About the path
If you're looking for a free, fun whānau activity, then check out this sculpture trail in the Auckland Botanic Gardens.
Be inspired by art and different garden settings, including the Potter Children's Garden – a special garden full of secrets and surprises that kids will love.
Start at the Huakaiwaka Visitor Centre and pick up a map. With a welcoming entrance and sweeping panoramic views, Huakaiwaka is the gateway to the gardens.
The East Sculpture Path isn't signposted, so use a map to find your way around. You can download the free STQRY app on your smart phone to follow the sculpture trail.

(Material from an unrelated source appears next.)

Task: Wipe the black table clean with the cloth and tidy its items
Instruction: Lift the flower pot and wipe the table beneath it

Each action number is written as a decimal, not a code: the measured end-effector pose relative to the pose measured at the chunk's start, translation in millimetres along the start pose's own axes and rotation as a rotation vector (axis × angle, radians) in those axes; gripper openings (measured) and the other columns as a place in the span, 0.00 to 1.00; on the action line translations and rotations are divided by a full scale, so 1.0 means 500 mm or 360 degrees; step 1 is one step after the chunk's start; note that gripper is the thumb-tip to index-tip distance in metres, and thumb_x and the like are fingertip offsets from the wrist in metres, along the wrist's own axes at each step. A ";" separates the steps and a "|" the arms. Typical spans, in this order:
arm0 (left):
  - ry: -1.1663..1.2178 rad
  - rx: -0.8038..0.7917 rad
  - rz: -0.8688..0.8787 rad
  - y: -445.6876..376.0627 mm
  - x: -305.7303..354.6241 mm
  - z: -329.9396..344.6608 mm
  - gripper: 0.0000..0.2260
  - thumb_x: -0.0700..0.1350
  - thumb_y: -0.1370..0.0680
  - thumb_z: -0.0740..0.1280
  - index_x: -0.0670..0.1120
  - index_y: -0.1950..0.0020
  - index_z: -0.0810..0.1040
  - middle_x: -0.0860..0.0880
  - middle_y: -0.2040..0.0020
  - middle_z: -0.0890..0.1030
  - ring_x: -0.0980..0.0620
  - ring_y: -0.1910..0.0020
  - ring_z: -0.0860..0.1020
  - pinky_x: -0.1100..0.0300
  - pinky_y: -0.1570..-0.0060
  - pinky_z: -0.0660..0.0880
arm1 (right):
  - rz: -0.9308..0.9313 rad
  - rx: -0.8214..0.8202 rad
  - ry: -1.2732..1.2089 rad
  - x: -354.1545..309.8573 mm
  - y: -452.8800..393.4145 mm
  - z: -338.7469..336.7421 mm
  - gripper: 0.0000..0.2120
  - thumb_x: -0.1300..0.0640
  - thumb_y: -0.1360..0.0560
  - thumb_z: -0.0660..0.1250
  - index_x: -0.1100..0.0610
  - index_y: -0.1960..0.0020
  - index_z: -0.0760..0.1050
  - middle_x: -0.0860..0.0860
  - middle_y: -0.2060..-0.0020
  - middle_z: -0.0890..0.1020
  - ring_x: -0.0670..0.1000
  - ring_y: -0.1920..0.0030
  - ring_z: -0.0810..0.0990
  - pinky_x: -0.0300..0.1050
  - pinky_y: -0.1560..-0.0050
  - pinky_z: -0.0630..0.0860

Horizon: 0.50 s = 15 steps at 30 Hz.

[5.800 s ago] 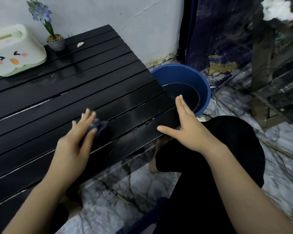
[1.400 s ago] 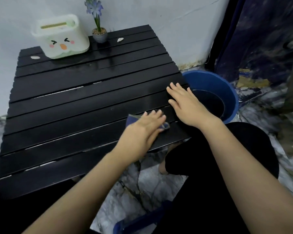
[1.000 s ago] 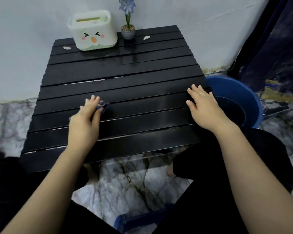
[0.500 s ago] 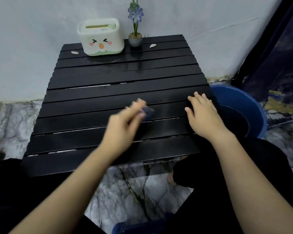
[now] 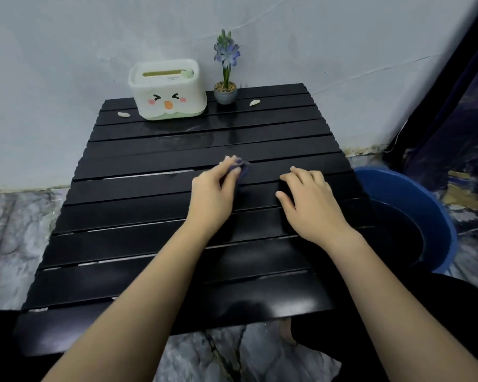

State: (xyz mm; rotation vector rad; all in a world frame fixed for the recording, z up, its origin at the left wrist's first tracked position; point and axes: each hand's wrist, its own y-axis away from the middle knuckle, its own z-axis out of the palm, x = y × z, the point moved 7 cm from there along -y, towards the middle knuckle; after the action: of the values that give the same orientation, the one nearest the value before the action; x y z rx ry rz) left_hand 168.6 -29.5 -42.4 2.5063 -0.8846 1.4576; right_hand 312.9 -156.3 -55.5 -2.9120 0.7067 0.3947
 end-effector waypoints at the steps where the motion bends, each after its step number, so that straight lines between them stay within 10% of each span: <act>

Entry to the Auckland Botanic Gardens is free.
Bikes, scooters, skates and skateboards are not permitted within the gardens.
Dogs are allowed, providing they are under control and on a leash.
You'll see 11 awe inspiring artworks on the East Sculpture Path:
Fred Graham, Manu Torina (2005)
This piece makes a welcoming statement and highlights the vital relationship between birds and the gardens. The bird theme also reflects the gardens' location in Auckland – Manurewa is translated literally as 'flying birds'.
James Wright, Nikau (2005)
Three stylised forms in the shape of our iconic native palm and fitting of the visitor centre entrance – the palms mirror the three Nikau growing on the opposite side.
Jim Wheeler, Object of Devotion (2011)
A mere leaflet of an imaginary branch of the Tanekaha tree, a member of the conifer family. For the artist, this sculpture gives a feeling of humility knowing he is a tiny being, with only a fraction of the tree's age, experience, strength and worth.
Llew Summers, Butterfly (2008)
Inspired by the movements of a dancer, Butterfly has a playful quality despite its large scale. Its mood of celebration and ebullience welcomes visitors to the gardens.
Richard Mathieson, Turn (2007)
Turn visually lures visitors from the visitor centre down the Pōhutukawa Walkway. It then becomes a spring – feeding the nearby stream and leading visitors further into the Gardens. Turn is dedicated to the memory of George Rainey, one of the Botanic Gardens greatest supporters.
Virginia King, Waka (2001)
Waka is the gateway to the Threatened Native Plants Garden. It references the ancient Totara tree growing behind this site and acknowledges its mana.
Bing Dawe, Tuna (2013)
The long and slender Anguilla dieffenbachii is New Zealand's only endemic freshwater eel and as a species gradually declining in numbers, is under threat of being lost forever. Christchurch artist Bing Dawe has explored aspects of longfin eel (or tuna, as it is known to Māori) for many years.
Fred Graham, The Web (2014) – Engineer Rex Erikson
A spectacular sight in early morning dew, The Web was inspired by a Don McDonald poem:
"I know a man
Who – raving on 'the view'
Broke with his clumsy feet
Starry with dew"
Colleen Ryan-Priest, Caught in the Act of Losing You – Sporadanthus ferrugineus (2009)
This piece pays homage to Sporndanthus ferrugineus, the giant cane rush. The eleven blades of steel cast glass boldly celebrate what the artist sees as a botanical icon of New Zealand.
Regan Gentry, Splayed 2012
A collection of ordinary variety spades arranged to form an extraordinary botanical specimen. The wooden handles of the shovels create the illusion of a bloom, whilst blades from the flower head with a geometric symmetry so often seen in nature.
Dr Richard Cooper, Awhi Rito (2007)
Family. Balance. Harmony. Awhi rito is a symbol of the harmony within a family and group of people. Each of the three pieces are individual – just as individuals make up a family, a group and society and, although different, each share the same symbol: the symbol for people.